> _TASK DIRECTIONS_:
Track down every line below that holds "target" and copy it.

> _EXCERPTED DATA_:
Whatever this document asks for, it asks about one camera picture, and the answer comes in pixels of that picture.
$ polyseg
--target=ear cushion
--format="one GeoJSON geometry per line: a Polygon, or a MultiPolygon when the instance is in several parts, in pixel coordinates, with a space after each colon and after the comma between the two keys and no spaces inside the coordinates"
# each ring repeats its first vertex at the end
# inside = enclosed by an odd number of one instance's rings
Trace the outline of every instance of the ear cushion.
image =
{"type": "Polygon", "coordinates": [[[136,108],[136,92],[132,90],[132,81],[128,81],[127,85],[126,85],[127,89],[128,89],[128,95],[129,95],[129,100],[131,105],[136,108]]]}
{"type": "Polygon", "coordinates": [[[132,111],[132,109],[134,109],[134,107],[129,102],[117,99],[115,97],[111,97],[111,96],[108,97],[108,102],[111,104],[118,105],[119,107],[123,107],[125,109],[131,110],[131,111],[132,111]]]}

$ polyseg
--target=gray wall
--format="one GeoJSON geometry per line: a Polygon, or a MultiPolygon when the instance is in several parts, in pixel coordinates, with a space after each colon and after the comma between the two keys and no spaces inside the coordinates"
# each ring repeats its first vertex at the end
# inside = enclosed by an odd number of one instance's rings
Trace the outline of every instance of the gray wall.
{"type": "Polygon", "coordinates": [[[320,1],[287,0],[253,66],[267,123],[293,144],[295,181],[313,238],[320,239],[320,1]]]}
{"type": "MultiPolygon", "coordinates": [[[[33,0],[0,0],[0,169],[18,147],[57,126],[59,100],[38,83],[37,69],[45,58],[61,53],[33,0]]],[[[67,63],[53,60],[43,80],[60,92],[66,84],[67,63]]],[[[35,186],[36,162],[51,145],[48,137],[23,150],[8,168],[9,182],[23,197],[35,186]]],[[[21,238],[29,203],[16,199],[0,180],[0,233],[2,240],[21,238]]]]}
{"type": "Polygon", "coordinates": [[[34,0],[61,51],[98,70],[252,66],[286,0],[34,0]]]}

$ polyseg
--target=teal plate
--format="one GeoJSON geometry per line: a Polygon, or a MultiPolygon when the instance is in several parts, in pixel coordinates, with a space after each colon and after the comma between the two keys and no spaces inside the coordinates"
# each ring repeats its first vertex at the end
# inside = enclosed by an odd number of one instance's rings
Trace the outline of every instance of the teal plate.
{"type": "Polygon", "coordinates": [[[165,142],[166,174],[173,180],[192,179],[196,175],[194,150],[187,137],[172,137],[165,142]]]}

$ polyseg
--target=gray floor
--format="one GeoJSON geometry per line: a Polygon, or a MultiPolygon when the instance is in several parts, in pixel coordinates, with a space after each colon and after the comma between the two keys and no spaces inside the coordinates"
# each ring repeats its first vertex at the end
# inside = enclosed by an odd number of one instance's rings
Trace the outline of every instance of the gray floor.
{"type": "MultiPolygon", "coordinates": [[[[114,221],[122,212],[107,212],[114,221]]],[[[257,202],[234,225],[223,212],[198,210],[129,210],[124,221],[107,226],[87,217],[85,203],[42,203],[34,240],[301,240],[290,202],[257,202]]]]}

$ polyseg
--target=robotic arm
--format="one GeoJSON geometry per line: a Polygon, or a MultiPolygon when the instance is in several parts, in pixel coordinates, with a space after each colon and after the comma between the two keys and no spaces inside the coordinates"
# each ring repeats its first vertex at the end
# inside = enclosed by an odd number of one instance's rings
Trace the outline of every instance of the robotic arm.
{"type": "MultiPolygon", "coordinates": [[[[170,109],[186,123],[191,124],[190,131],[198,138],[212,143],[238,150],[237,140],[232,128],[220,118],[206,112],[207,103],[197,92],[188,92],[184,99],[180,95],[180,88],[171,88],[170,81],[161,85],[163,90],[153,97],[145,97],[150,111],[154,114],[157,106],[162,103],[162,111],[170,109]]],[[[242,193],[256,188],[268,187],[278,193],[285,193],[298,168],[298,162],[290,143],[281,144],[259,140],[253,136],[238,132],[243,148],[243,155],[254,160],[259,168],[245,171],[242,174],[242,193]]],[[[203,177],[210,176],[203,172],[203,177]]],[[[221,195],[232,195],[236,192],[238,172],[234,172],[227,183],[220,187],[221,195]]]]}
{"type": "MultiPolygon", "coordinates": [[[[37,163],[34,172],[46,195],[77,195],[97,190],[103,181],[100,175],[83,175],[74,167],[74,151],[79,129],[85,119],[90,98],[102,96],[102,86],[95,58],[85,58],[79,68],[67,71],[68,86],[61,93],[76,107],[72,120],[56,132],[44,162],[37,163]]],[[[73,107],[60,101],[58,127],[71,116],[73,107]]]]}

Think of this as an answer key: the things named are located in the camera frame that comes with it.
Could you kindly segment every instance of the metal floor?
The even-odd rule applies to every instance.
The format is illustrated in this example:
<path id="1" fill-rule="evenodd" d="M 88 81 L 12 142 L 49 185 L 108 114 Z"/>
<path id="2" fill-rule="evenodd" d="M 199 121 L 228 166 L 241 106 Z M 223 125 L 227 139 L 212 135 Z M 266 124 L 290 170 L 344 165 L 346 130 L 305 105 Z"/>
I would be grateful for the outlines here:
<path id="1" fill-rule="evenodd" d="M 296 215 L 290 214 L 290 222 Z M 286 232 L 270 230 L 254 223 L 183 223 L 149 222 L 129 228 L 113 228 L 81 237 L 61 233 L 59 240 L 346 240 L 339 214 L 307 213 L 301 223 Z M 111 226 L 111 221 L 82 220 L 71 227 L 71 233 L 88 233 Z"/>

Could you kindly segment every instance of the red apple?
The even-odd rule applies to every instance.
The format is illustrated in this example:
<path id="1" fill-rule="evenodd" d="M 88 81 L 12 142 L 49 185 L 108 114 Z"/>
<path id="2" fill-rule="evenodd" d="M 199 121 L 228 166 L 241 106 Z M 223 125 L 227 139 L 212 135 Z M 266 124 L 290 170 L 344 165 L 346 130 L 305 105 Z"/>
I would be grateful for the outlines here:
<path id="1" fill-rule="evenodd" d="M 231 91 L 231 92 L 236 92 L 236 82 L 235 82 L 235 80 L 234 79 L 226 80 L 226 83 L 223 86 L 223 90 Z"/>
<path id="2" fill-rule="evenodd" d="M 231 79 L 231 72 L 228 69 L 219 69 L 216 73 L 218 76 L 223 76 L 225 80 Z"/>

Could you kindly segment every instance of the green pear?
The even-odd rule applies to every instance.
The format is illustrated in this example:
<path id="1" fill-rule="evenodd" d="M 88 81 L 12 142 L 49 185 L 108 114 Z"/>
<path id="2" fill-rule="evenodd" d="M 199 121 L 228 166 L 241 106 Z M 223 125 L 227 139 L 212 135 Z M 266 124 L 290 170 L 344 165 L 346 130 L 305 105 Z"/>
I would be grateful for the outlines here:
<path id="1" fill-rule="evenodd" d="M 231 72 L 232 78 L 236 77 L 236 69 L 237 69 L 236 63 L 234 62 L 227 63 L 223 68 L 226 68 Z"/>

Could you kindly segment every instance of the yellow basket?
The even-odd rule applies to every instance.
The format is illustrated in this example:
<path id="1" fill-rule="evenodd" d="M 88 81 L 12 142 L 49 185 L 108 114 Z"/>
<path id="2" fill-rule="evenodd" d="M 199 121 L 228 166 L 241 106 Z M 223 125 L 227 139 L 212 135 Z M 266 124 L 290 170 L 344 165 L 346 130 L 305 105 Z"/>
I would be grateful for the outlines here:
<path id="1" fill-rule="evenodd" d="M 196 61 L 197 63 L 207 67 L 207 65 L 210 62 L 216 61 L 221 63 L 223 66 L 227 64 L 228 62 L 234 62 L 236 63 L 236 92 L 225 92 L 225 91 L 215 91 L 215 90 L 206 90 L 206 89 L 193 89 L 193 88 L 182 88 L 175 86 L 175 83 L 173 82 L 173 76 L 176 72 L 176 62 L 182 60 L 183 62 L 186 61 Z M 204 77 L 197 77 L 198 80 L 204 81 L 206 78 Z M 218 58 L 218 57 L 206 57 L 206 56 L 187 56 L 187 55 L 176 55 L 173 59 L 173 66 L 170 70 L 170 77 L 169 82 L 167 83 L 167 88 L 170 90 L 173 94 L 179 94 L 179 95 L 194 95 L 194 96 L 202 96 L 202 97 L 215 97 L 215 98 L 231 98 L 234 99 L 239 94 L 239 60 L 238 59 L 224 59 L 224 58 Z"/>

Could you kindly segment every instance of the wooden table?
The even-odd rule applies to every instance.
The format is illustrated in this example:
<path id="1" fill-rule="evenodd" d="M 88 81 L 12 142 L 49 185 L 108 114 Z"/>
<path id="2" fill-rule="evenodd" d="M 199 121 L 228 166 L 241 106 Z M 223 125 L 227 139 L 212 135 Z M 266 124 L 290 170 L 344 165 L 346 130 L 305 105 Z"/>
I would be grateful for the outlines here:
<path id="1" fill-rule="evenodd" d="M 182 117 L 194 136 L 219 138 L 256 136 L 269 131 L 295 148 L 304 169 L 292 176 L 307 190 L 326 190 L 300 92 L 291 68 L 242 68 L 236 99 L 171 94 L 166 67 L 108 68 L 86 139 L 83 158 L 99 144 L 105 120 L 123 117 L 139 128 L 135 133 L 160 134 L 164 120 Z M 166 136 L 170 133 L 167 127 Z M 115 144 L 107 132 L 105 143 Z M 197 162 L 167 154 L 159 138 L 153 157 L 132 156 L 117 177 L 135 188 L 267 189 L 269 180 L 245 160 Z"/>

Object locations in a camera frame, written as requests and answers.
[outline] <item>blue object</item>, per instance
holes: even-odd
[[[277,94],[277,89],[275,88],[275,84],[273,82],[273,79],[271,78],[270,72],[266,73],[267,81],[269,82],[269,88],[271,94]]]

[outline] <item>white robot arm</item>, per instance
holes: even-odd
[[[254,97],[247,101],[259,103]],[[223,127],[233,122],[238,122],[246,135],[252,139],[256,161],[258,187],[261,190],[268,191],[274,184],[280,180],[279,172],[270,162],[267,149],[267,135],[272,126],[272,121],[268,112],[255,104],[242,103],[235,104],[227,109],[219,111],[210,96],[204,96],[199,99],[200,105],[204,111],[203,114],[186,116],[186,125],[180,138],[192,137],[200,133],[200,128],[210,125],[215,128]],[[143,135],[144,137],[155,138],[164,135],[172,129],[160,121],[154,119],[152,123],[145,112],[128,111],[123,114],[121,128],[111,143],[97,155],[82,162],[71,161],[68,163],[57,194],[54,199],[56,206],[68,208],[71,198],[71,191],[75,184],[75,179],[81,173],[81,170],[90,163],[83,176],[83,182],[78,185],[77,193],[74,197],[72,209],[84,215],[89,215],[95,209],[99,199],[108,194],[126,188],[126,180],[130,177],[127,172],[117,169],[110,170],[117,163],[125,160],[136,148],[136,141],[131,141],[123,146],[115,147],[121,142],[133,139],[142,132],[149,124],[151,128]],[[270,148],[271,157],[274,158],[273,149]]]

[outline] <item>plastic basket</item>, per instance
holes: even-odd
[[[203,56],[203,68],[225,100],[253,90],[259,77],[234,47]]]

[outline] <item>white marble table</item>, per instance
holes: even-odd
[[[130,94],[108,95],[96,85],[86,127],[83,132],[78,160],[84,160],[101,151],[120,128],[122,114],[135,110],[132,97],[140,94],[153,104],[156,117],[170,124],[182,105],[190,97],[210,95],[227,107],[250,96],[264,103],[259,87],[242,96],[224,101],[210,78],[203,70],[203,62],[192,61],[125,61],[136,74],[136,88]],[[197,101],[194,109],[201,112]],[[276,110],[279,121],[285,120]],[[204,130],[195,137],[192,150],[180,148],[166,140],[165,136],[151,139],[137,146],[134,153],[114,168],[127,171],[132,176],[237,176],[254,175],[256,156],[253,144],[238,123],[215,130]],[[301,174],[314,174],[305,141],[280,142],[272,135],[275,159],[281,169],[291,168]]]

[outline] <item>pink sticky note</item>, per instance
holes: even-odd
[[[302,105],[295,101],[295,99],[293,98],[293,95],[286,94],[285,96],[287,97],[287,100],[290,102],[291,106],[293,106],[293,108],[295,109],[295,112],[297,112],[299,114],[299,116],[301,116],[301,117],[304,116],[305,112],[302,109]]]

> _EXPECTED ANSWER_:
--target=ear cushion
--target=gray wall
--target=teal plate
--target=gray floor
--target=robotic arm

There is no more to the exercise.